* [Extracted data]:

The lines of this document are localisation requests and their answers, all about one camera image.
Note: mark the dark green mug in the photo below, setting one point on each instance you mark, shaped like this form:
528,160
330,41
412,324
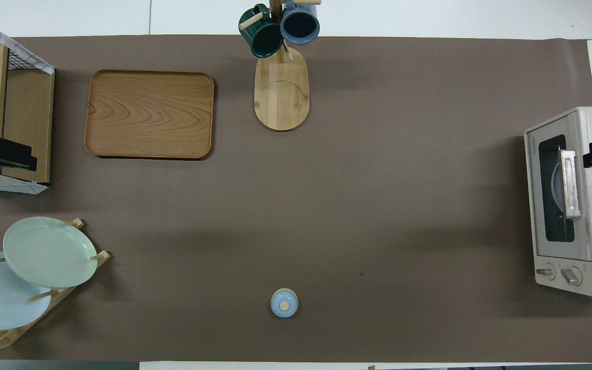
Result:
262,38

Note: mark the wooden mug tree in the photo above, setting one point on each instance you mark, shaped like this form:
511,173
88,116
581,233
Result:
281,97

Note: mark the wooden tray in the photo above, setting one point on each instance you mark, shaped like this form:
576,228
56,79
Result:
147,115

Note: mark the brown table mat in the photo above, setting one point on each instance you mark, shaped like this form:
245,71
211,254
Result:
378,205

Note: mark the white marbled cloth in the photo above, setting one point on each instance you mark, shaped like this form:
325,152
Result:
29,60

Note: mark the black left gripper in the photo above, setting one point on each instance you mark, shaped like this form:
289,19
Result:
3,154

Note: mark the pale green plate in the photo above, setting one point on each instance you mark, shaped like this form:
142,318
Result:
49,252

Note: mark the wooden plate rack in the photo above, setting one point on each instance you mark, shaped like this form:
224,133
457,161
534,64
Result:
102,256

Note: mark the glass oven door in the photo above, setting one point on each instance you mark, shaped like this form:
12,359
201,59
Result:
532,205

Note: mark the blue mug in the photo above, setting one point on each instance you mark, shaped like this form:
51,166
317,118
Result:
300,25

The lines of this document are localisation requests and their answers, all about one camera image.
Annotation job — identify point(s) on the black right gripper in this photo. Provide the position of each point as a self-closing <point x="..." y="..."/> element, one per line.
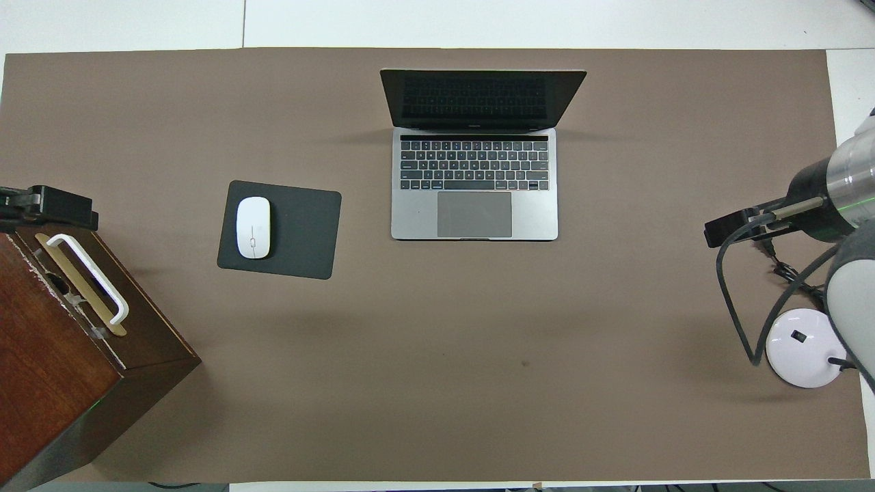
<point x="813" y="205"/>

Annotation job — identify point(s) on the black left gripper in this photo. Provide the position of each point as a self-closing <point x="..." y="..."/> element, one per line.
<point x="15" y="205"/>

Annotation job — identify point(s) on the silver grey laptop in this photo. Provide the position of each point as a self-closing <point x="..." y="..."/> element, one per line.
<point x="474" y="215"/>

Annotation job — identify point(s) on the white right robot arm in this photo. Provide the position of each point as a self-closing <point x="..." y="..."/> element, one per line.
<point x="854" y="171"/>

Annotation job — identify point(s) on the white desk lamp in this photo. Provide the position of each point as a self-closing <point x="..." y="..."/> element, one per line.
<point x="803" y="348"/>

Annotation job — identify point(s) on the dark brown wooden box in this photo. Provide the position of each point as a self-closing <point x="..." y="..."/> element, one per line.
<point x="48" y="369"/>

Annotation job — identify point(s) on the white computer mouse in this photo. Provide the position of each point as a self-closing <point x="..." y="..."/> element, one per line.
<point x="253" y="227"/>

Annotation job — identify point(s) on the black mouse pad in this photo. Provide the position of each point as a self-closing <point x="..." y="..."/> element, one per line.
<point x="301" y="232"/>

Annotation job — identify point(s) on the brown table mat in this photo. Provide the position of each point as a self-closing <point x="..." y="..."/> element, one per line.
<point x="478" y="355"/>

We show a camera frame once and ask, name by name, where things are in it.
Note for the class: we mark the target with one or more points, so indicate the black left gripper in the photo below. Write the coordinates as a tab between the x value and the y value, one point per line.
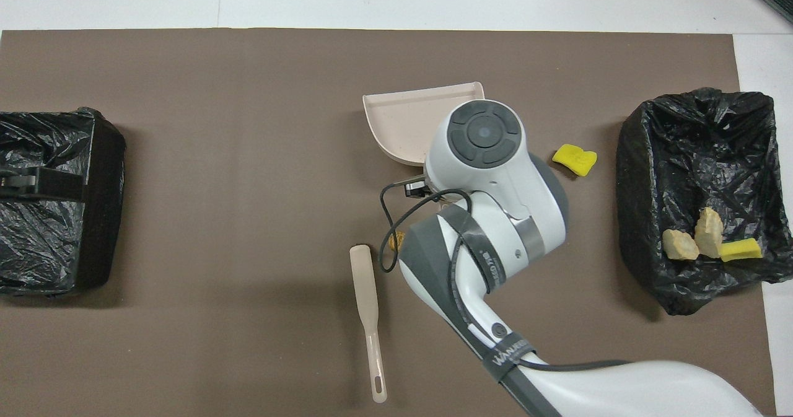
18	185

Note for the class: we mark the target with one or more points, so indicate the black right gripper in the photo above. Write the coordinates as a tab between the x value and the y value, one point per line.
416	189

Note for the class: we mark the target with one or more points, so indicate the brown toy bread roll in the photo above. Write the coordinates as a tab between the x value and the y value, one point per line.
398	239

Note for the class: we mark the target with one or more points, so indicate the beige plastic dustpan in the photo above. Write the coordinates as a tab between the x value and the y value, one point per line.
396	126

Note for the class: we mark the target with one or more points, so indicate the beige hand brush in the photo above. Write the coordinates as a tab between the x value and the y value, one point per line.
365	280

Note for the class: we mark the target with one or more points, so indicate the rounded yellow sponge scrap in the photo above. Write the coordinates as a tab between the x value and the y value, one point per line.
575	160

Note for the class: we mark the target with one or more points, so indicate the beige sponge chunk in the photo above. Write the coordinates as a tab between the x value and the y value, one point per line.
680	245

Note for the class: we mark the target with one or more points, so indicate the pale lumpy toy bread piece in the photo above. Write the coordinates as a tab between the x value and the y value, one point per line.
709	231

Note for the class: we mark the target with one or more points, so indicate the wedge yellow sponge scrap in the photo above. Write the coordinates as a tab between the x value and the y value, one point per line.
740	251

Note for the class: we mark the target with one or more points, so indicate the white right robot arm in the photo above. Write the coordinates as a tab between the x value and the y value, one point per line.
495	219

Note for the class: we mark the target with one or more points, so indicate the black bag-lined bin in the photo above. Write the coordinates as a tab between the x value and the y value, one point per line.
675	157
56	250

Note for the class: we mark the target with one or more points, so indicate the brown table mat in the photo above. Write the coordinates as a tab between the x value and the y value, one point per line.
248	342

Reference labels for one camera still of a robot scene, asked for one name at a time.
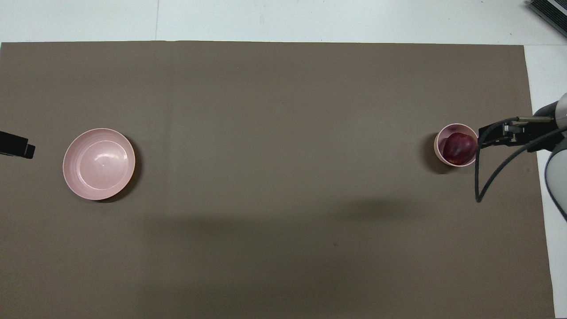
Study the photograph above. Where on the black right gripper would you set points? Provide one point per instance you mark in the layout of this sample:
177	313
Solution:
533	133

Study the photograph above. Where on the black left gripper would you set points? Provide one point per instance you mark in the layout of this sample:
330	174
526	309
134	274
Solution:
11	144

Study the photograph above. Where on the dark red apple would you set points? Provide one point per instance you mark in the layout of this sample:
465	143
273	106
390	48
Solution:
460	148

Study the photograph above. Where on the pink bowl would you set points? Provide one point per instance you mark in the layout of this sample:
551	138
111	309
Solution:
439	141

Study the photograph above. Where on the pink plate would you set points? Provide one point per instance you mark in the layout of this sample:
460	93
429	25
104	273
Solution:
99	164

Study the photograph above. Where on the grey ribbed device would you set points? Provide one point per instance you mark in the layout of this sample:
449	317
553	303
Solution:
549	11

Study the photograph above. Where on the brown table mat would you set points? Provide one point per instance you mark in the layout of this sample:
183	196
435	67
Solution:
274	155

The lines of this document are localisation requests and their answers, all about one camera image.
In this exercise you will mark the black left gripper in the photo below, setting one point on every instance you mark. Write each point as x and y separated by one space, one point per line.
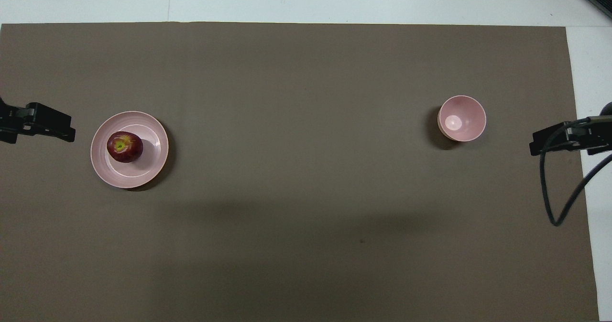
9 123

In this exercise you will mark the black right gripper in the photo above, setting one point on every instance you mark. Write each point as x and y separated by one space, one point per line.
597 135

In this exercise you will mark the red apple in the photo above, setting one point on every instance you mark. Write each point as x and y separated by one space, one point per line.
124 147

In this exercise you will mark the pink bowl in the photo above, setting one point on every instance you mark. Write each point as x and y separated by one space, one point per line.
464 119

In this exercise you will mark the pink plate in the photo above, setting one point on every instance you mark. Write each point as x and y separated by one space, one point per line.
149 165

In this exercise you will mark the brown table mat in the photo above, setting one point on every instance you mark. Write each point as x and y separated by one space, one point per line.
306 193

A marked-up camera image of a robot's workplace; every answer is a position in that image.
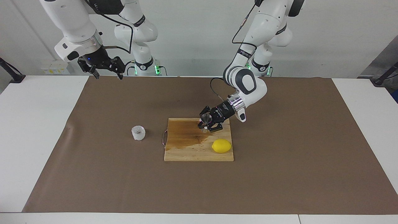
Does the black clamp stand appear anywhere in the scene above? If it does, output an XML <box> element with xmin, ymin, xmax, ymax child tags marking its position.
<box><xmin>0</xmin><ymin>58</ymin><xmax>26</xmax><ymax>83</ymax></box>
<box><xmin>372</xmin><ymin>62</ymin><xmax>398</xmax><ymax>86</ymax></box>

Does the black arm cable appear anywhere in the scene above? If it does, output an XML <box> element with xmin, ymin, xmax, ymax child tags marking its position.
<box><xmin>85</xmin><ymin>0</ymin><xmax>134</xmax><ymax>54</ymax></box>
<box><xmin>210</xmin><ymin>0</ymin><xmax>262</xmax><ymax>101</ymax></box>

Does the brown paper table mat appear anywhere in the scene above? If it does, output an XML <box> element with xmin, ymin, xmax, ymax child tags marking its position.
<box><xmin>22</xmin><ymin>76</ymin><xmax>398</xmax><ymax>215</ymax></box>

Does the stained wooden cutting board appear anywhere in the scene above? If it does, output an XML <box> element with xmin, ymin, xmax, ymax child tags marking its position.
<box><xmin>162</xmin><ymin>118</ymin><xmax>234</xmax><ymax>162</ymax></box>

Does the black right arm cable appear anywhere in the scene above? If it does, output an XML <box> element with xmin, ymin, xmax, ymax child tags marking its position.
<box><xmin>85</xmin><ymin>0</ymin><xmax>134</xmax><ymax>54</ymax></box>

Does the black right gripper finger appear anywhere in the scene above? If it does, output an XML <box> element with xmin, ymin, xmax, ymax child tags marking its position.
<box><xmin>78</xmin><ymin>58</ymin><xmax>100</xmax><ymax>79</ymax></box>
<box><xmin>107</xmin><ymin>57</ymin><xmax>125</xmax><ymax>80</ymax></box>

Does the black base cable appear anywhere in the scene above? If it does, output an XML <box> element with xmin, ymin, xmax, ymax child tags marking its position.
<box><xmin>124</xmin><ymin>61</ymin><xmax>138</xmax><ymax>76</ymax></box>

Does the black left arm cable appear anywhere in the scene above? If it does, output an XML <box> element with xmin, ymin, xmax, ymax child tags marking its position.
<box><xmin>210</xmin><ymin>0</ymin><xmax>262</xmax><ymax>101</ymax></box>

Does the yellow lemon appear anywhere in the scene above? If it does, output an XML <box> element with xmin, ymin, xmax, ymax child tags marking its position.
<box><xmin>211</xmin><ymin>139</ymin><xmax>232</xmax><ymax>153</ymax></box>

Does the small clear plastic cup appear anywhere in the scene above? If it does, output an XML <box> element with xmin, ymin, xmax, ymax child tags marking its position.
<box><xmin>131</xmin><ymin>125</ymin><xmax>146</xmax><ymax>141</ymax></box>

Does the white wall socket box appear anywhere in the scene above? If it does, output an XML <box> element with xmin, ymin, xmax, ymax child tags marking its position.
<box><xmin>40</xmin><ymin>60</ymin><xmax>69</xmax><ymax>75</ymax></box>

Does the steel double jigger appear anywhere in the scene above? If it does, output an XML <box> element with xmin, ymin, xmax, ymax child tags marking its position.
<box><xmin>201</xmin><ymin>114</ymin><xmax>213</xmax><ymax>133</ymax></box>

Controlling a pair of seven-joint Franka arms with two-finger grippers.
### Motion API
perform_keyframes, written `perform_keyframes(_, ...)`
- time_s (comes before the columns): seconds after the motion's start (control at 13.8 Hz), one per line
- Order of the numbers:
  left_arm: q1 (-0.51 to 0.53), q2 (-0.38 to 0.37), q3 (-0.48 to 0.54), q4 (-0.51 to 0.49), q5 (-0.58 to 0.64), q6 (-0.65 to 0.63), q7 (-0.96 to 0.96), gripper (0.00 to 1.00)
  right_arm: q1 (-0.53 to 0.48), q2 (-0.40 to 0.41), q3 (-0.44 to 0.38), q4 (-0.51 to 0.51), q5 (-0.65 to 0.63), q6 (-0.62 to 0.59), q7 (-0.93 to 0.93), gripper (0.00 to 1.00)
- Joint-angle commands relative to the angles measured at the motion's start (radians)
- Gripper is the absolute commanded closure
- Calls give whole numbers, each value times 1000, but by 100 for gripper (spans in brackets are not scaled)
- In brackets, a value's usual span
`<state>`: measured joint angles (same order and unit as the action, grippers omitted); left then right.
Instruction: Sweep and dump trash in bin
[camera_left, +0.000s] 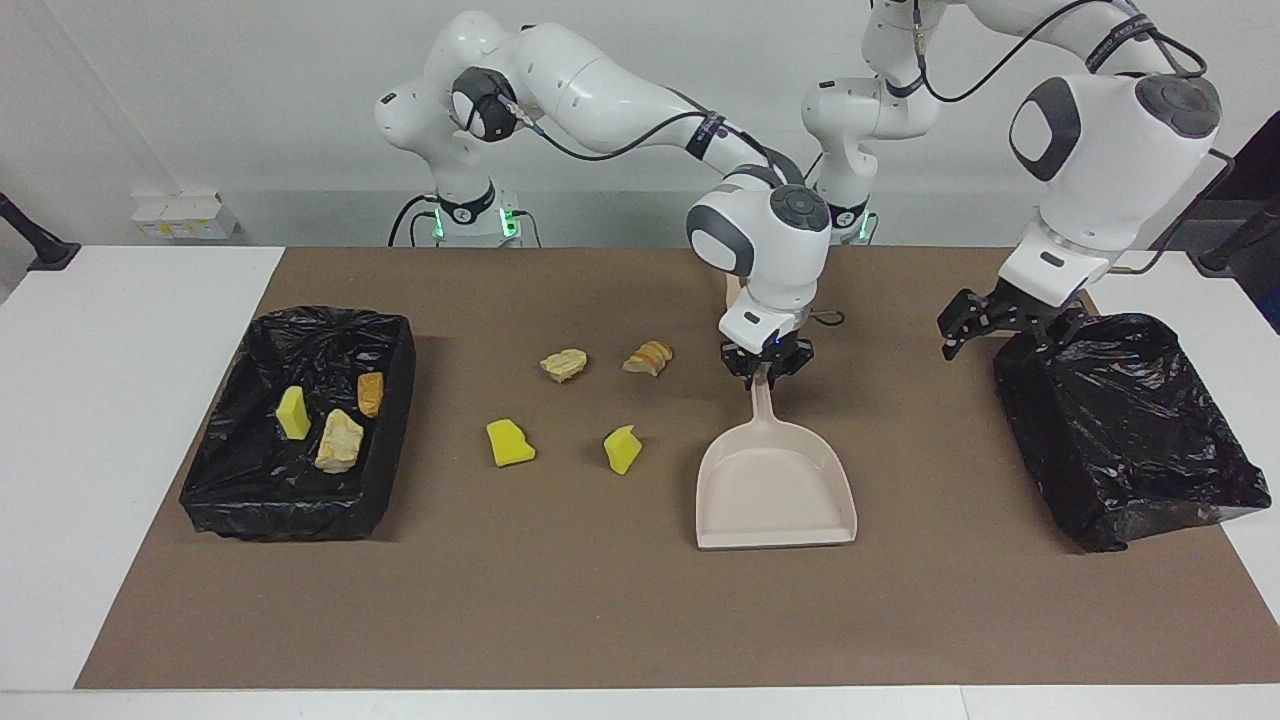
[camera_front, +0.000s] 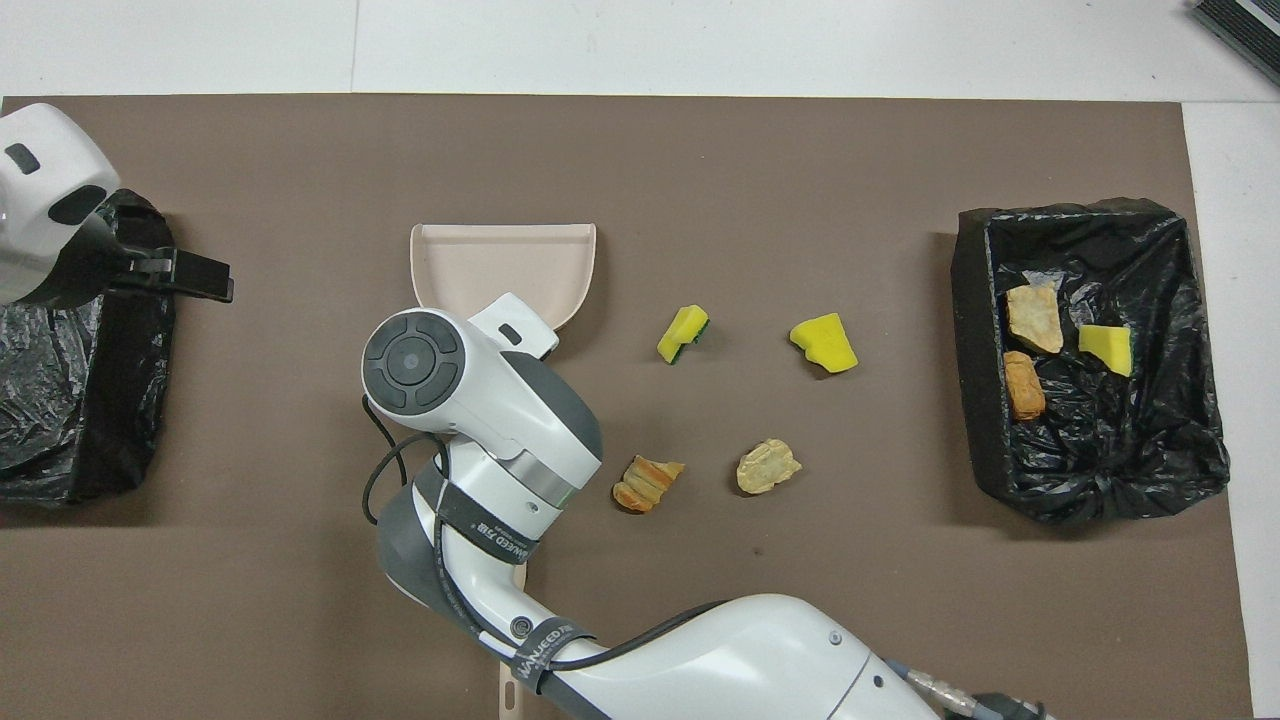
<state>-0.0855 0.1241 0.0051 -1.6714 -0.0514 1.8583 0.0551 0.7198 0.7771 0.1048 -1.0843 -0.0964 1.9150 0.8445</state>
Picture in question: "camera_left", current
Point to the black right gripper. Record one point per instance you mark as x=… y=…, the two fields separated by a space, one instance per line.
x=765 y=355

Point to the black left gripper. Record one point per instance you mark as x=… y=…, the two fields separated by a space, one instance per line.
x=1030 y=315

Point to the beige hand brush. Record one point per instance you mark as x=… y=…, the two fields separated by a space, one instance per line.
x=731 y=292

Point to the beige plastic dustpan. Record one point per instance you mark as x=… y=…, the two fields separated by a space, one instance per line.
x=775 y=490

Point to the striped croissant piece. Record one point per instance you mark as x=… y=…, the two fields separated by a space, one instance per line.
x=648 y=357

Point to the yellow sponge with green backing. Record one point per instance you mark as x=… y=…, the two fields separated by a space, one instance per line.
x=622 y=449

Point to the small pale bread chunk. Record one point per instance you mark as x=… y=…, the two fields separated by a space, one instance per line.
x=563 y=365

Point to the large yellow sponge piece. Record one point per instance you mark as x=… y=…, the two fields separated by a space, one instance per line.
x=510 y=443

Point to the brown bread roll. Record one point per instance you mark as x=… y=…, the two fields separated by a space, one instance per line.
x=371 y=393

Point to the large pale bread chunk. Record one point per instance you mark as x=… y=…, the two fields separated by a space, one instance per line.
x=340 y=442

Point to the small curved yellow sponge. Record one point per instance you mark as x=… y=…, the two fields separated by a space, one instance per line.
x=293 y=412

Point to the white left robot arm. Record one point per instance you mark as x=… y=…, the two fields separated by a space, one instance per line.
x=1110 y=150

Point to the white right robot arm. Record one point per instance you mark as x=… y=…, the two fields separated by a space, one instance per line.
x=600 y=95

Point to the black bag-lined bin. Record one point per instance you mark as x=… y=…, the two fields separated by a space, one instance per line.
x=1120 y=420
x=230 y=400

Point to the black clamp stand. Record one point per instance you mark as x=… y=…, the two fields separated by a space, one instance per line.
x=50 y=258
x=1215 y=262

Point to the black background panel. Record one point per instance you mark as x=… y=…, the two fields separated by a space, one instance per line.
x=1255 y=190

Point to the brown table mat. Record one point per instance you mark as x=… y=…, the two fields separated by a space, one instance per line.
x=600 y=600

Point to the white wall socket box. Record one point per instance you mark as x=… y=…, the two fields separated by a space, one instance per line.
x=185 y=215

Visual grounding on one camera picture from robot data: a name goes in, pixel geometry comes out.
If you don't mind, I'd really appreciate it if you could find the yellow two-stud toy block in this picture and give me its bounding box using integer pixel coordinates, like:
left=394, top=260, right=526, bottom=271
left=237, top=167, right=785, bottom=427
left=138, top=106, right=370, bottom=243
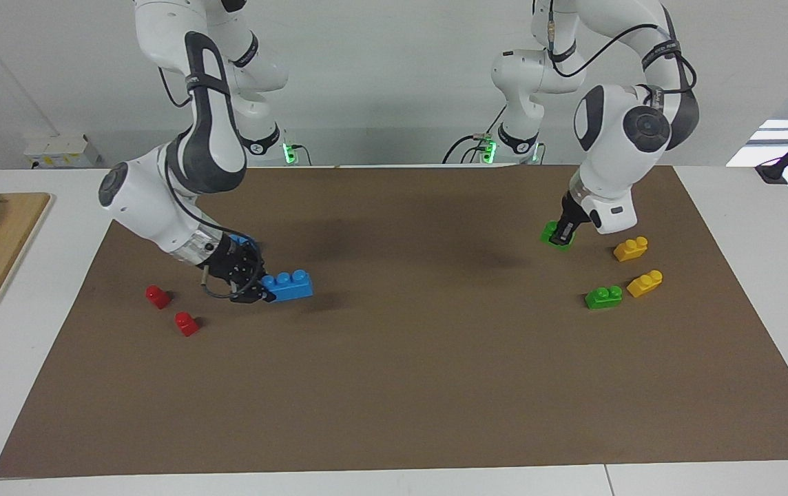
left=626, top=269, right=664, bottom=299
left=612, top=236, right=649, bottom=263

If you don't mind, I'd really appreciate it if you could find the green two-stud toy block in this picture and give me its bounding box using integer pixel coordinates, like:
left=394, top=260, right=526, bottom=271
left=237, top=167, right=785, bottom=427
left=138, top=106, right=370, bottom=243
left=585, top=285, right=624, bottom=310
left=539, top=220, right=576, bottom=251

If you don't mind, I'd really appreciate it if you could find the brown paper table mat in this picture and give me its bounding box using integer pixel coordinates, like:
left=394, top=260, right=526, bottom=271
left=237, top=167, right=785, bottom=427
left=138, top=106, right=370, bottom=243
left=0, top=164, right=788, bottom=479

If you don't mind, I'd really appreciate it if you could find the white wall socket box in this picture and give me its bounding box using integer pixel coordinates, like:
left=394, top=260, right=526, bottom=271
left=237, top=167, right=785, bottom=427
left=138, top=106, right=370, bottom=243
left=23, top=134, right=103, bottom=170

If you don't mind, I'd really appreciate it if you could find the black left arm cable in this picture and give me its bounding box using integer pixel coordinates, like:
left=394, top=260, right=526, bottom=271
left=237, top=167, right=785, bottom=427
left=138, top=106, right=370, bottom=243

* [What the task asks]: Pull every line containing "comes" from the material above.

* [Solved problem]:
- time_s (comes before the columns): seconds after the motion's start (control at 13.8 Hz), one per line
Visual grounding on one camera picture from robot data: a name goes in, pixel geometry comes out.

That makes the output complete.